*What you are asked to do:*
Omit any picture, and return the remaining data exactly as written.

== Segment start ==

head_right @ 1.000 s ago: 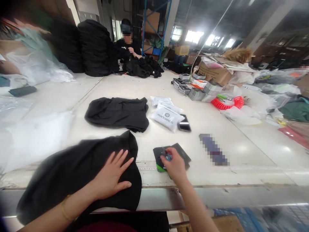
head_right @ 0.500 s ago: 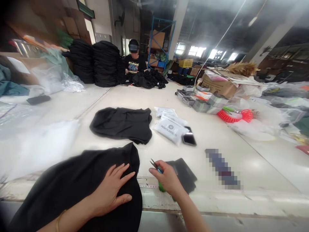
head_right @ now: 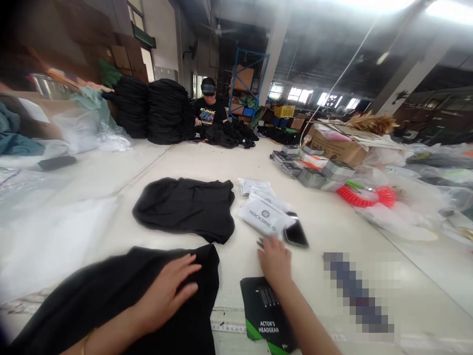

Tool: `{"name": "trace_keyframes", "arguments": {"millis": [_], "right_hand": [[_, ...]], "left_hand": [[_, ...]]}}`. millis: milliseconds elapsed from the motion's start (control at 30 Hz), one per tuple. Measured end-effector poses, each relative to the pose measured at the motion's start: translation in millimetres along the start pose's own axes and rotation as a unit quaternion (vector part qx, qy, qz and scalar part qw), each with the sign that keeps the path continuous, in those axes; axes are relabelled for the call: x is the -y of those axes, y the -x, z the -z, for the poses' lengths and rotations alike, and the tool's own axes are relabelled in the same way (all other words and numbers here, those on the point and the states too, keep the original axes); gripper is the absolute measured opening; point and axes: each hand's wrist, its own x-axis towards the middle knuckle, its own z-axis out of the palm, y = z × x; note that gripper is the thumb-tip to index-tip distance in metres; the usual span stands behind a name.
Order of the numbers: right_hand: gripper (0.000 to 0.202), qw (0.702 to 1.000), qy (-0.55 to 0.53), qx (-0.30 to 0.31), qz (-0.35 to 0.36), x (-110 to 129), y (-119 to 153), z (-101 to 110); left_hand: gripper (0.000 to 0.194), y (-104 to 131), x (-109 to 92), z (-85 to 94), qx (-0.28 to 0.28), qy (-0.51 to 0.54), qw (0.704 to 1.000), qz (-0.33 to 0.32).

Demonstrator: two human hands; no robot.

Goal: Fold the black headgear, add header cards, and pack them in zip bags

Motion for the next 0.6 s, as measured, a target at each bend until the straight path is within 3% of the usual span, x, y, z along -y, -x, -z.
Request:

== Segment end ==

*Result of the task:*
head_right @ 1.000 s ago: 
head_right @ 0.500 s ago: 
head_right @ now: 

Tool: `{"name": "trace_keyframes", "arguments": {"millis": [_], "right_hand": [[_, ...]], "left_hand": [[_, ...]]}}`. millis: milliseconds elapsed from the motion's start (control at 30 Hz), one per tuple. Measured end-effector poses, each relative to the pose measured at the motion's start: translation in millimetres along the start pose's own axes and rotation as a unit quaternion (vector part qx, qy, qz and scalar part qw), each with the sign that keeps the path continuous, in those axes; axes are relabelled for the call: x is the -y of those axes, y the -x, z the -z, for the poses' lengths and rotations alike, and the tool's own axes are relabelled in the same way (all other words and numbers here, those on the point and the states too, keep the original axes); gripper is the absolute measured opening; point and axes: each hand's wrist, its own x-axis towards the middle knuckle, its own z-axis out of the palm, y = z × x; note that gripper is the thumb-tip to index-tip distance in metres; the usual span stands behind a name.
Order of the numbers: right_hand: gripper (0.000 to 0.202), qw (0.702 to 1.000), qy (-0.55 to 0.53), qx (-0.30 to 0.31), qz (-0.35 to 0.36), x (-110 to 129), y (-119 to 153), z (-101 to 110); left_hand: gripper (0.000 to 0.194), y (-104 to 131), x (-109 to 92), z (-85 to 94), qx (-0.28 to 0.28), qy (-0.51 to 0.54), qw (0.704 to 1.000), qz (-0.33 to 0.32).

Demonstrator: two human hands; no robot.

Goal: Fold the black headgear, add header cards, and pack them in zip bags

Motion for the next 0.6 s, as measured, a target at each bend until the straight path is within 3% of the usual span, x, y, z along -y, -x, -z.
Request:

Work on this exercise has been completed.